### [Your assignment]
Write out, word for word, the first line of the data below and every line after it through the one containing "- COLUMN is".
++++ Task inputs ++++
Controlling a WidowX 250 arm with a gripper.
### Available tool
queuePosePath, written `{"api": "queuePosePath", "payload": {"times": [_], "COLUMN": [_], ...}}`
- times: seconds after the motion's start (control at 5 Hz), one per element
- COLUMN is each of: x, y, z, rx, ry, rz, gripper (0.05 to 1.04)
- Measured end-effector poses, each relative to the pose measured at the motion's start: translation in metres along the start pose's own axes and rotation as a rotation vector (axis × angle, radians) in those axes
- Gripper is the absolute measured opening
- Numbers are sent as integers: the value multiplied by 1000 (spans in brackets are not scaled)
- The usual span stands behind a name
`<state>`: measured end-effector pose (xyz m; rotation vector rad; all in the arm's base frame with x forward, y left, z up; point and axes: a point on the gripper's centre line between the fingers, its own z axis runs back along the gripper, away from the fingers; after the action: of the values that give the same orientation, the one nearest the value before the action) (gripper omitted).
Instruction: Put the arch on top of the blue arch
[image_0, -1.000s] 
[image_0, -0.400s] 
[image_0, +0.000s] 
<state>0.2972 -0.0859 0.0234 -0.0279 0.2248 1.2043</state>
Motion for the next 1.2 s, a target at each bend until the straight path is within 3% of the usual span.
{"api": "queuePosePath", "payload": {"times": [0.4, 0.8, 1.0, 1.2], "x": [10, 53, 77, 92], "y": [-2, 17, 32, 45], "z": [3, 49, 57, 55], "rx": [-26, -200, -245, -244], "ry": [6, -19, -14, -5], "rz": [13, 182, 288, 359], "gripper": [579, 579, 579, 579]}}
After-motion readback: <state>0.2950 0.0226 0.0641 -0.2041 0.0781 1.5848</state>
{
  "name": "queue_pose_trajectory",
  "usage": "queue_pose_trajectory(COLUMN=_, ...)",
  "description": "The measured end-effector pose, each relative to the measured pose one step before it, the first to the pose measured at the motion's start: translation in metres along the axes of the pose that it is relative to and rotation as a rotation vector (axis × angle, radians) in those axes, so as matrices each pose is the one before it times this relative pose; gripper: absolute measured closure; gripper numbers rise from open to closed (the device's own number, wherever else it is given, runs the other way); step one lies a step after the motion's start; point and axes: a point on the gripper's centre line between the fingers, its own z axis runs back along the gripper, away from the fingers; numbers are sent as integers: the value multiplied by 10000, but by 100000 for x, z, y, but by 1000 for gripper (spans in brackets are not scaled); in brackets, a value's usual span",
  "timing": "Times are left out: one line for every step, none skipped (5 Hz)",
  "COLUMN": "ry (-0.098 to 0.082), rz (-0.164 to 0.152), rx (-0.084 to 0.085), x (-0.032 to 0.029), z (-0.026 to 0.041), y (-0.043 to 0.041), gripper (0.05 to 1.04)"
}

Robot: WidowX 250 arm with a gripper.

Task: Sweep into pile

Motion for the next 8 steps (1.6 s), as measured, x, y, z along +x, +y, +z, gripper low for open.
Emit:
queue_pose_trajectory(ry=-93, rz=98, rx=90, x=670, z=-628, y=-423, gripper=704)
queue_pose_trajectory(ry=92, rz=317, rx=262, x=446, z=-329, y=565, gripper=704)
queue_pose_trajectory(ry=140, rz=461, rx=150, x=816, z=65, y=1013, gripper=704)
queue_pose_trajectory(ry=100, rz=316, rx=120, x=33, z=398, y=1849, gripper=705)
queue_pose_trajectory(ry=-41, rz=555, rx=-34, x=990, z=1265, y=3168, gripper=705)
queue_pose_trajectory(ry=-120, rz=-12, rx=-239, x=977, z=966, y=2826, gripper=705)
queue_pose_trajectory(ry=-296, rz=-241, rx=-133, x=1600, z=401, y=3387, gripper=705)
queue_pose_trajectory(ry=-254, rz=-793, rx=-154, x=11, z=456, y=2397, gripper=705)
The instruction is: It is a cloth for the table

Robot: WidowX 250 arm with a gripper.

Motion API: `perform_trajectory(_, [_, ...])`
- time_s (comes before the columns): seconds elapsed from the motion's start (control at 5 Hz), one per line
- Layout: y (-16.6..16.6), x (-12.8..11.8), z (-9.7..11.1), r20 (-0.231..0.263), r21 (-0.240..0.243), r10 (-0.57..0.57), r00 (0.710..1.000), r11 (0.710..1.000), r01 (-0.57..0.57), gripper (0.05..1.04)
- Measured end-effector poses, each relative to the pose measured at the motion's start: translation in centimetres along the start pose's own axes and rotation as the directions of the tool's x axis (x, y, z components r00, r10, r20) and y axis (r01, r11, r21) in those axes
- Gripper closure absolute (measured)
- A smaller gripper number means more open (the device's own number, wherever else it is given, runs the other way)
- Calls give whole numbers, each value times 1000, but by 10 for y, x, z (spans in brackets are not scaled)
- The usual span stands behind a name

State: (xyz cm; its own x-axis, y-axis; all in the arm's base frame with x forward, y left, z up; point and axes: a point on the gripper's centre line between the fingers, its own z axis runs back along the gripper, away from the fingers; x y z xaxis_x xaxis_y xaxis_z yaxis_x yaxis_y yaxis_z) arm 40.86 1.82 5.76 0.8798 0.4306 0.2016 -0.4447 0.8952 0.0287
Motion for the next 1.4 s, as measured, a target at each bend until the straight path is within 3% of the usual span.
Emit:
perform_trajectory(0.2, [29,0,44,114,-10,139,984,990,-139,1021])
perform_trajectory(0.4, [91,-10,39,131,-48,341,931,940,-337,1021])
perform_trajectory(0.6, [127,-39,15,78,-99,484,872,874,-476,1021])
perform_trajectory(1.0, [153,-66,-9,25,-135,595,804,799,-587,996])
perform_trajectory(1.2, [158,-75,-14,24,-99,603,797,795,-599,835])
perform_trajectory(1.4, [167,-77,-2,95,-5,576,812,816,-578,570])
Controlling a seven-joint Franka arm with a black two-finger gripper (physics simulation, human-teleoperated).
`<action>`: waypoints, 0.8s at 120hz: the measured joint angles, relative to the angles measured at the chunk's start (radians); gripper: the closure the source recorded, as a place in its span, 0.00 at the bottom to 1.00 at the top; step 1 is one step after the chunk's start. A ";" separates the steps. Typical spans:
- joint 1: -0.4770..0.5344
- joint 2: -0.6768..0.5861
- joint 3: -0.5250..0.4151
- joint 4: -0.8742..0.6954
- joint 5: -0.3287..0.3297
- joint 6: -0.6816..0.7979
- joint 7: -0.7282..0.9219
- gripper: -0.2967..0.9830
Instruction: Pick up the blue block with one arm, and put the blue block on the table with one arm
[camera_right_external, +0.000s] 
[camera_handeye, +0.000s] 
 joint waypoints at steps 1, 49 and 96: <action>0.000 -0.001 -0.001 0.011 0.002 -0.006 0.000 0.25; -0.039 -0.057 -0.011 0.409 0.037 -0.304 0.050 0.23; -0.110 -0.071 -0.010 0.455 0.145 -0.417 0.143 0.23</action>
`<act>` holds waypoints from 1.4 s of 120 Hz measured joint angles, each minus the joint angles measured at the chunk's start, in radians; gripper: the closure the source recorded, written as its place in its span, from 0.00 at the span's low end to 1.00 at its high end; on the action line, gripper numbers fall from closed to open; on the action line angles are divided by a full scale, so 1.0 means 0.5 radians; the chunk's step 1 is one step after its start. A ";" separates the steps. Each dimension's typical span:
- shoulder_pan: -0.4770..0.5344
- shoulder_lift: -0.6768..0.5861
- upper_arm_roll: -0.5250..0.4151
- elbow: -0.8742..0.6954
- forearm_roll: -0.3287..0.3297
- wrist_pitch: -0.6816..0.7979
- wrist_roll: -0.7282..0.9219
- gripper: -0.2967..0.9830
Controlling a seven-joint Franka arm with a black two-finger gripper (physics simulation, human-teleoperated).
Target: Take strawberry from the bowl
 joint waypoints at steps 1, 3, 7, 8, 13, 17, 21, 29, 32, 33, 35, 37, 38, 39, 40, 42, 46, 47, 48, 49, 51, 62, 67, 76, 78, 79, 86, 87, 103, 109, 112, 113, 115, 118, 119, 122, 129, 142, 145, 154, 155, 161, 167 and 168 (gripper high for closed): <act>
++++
### [Result below]
Controlling a WidowX 250 arm with a gripper.
### Available tool
queuePosePath, written `{"api": "queuePosePath", "payload": {"times": [_], "COLUMN": [_], ...}}`
- times: seconds after the motion's start (control at 5 Hz), one per element
- COLUMN is each of: x, y, z, rx, ry, rz, gripper (0.05 to 1.04)

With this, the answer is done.